Pull every line holding the word "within" out of the data and copy it.

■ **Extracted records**

┌────────

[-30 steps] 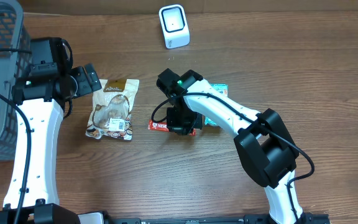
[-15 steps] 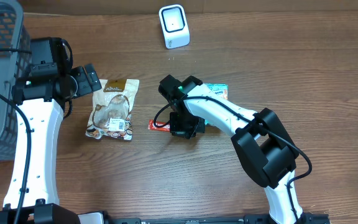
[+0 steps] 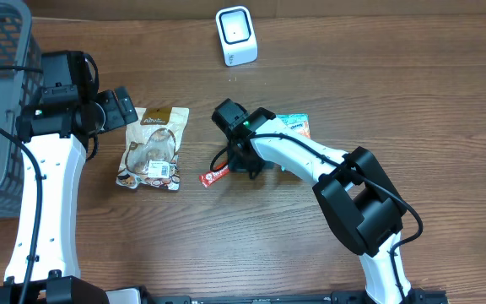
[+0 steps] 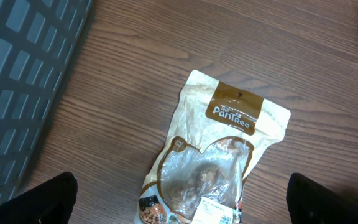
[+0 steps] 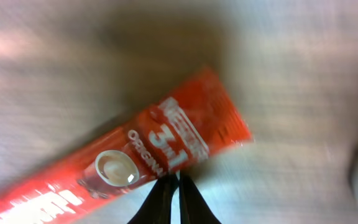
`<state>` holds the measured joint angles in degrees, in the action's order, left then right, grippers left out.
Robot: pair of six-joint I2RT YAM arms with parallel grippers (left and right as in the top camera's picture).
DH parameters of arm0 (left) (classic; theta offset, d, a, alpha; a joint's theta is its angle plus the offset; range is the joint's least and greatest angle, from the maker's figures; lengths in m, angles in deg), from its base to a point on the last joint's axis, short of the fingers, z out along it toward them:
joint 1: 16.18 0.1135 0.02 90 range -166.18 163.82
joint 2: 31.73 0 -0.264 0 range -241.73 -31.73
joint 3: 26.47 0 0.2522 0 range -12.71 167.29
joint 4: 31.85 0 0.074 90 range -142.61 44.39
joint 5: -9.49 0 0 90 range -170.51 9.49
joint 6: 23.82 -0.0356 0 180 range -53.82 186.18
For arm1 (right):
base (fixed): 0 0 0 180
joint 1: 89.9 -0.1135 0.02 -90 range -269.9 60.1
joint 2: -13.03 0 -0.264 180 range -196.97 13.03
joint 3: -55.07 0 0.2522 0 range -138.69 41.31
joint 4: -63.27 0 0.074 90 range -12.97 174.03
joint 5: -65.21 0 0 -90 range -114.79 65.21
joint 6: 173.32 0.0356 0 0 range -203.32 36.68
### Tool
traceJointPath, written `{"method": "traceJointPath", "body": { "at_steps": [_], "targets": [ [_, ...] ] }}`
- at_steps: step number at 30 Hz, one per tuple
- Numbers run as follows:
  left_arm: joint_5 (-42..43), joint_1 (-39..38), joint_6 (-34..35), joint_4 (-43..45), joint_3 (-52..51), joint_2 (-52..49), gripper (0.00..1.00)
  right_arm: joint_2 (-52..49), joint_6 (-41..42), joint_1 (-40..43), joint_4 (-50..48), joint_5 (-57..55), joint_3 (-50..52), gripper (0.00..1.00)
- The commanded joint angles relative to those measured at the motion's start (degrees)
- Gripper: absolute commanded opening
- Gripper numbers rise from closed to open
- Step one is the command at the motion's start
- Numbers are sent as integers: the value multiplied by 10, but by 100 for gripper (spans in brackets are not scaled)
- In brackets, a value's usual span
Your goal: Scan the item barcode
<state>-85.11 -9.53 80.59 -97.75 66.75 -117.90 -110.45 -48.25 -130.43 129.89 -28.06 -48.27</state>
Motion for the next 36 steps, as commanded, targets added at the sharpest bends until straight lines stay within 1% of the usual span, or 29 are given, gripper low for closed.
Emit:
{"method": "traceJointPath", "body": {
  "at_steps": [1, 6, 12, 14, 19, 26, 31, 36],
  "targets": [
    [-3, 4, -11, 1, 4, -3, 100, 10, -39, -1, -60, -33, 3, 7],
    [-3, 4, -11, 1, 4, -3, 100, 10, -41, -1, -143, -34, 3, 8],
    [-3, 4, -11, 1, 4, -3, 100, 10, -41, 2, -200, -35, 0, 8],
    [-3, 4, -11, 1, 4, -3, 100, 16, -41, 6, -188, -35, -16, 8],
    [-3, 4, -11, 1, 4, -3, 100, 45, -40, 8, -106, -36, -67, 8],
    [-3, 4, -11, 1, 4, -3, 100, 44, -34, 6, -43, -35, -56, 8],
    [-3, 4, -11, 1, 4, -3, 100, 39, -9, 0, -48, -31, -15, 8],
    [-3, 4, -11, 1, 4, -3, 100, 39, -3, -3, -90, -31, 25, 8]
  ]
}}
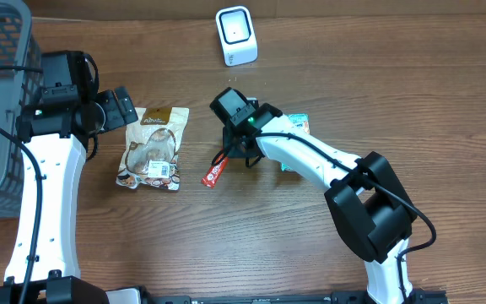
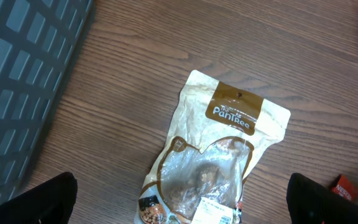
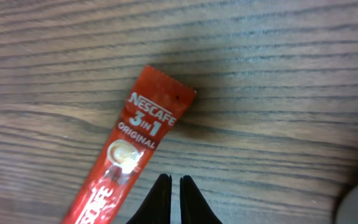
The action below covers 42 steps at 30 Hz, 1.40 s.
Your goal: Scan the item barcode
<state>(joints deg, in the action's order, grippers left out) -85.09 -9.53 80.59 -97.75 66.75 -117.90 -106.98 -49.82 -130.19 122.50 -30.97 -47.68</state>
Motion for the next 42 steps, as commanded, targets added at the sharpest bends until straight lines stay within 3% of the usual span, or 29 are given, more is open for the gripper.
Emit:
{"method": "traceJointPath", "body": {
  "at_steps": [1, 12, 27, 32, 42],
  "targets": [
    [-3, 4, -11, 1, 4, -3, 100, 4, 12, -5, -26, -2, 26, 8],
    [-3, 4, -11, 1, 4, -3, 100, 4, 12, -6, -160, 63, 99, 8],
    [-3, 4, -11, 1, 4, -3, 100, 4, 12, -6, -236, 63, 103, 8],
    [-3, 4, -11, 1, 4, -3, 100, 4, 11, -4, -266, 63, 99, 15],
    [-3, 4, -11, 1, 4, -3, 99, 32, 33, -6, -148, 110, 44, 17]
  ]
}}
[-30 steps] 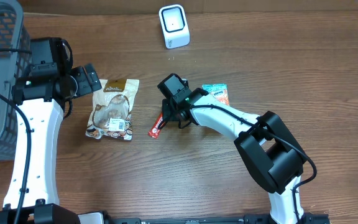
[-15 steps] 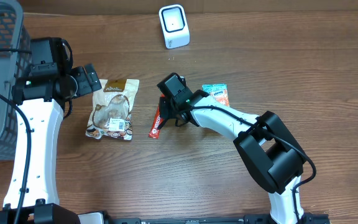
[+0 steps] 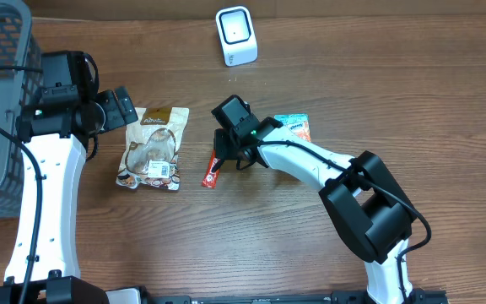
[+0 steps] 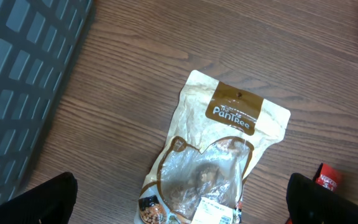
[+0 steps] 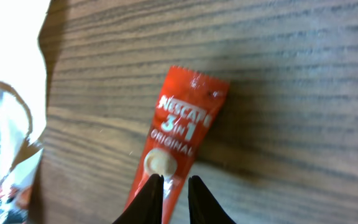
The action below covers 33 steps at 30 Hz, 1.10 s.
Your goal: Scan the item barcode
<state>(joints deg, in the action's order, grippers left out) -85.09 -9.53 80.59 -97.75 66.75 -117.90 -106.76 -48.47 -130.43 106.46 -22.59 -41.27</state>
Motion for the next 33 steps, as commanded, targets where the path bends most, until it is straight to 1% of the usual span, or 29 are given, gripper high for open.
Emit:
{"method": "traceJointPath", "body": {
  "at_steps": [1, 2, 5, 10, 13, 19, 33],
  "targets": [
    [-3, 4, -11, 1, 4, -3, 100, 30, 31, -7, 22, 26, -20, 17],
    [-3, 4, -11, 1, 4, -3, 100, 29, 43, -11, 32, 26, -18, 17],
    [-3, 4, -11, 1, 4, -3, 100, 29, 46, -27, 37, 19, -9, 17],
    [-3, 4, -11, 1, 4, -3, 100, 23, 49, -58, 27, -28, 5, 17],
    [-3, 4, -11, 1, 4, -3, 100, 11, 74, -76, 19, -57, 7, 24],
    [-3, 4, -11, 1, 4, -3, 99, 0, 73, -96, 19, -112, 9, 24],
    [-3, 4, -11, 1, 4, -3, 99, 0, 74, -101, 42, -112, 9, 24]
  ]
}}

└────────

■ **Solution**
Motion for the next 36 steps, as commanded, targets added at the sharpest bends until straight lines stay within 1% of the usual span, or 29 are given, gripper low for closed.
Motion for the next 42 steps, as commanded, targets added at the sharpest bends until straight lines stay within 3% of the usual span, or 29 are given, more is open for the gripper.

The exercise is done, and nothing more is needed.